▶ **What the task asks**:
In the listing that follows, the lines starting at the one containing "[trace] arm -> outlines" and ending at the one containing "[trace] plush toy -> outlines" are to be returned exactly, both boundary lines included, and no others.

◆ ◆ ◆ ◆ ◆

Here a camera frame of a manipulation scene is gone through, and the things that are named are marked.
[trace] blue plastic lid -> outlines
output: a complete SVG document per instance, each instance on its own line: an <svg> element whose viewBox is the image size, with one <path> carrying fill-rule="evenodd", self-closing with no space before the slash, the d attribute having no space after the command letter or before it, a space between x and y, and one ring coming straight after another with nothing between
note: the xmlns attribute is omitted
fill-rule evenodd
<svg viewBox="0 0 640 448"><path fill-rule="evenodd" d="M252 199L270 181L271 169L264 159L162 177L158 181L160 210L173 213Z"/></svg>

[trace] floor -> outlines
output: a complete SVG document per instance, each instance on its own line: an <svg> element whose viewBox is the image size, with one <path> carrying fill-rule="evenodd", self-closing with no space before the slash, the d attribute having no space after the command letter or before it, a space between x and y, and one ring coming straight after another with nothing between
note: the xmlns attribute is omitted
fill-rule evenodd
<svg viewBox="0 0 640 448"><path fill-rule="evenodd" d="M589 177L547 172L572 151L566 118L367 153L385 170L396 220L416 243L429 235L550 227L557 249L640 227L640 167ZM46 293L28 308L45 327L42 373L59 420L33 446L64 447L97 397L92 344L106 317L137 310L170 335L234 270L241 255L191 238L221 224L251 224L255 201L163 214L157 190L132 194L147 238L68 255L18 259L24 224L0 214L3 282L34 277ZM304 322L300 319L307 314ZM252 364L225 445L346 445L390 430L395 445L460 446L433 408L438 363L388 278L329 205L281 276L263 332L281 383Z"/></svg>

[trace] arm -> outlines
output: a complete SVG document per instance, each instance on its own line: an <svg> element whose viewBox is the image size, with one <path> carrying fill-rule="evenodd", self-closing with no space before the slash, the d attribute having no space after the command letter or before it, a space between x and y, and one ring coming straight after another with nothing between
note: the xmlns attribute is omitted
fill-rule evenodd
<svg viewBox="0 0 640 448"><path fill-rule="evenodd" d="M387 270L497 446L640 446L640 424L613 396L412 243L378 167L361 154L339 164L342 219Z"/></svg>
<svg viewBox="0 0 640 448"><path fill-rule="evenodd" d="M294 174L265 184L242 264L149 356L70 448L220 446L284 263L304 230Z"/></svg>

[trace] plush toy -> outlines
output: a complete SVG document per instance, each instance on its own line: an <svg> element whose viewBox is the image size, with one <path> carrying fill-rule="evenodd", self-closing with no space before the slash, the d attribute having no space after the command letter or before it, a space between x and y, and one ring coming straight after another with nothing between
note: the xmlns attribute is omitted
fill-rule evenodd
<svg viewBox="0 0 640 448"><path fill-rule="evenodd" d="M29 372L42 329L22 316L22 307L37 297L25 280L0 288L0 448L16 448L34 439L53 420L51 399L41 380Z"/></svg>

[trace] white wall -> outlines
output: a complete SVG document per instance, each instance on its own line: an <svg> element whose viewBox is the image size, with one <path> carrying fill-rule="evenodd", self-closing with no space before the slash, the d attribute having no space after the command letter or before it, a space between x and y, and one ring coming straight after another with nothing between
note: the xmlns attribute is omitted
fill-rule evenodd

◆ ◆ ◆ ◆ ◆

▶ **Response below**:
[trace] arm -> outlines
output: a complete SVG document per instance, each instance on its own line: an <svg> element whose viewBox is the image size, with one <path> carrying fill-rule="evenodd", self-closing with no space before the slash, the d attribute having no space after the command letter or before it, a space between x and y, and one ring coming straight after another with nothing between
note: the xmlns attribute is omitted
fill-rule evenodd
<svg viewBox="0 0 640 448"><path fill-rule="evenodd" d="M387 270L497 446L640 446L640 424L613 396L412 243L378 167L361 154L339 164L342 219Z"/></svg>
<svg viewBox="0 0 640 448"><path fill-rule="evenodd" d="M294 174L265 184L242 264L149 356L70 448L220 446L284 263L304 230Z"/></svg>

[trace] plush toy -> outlines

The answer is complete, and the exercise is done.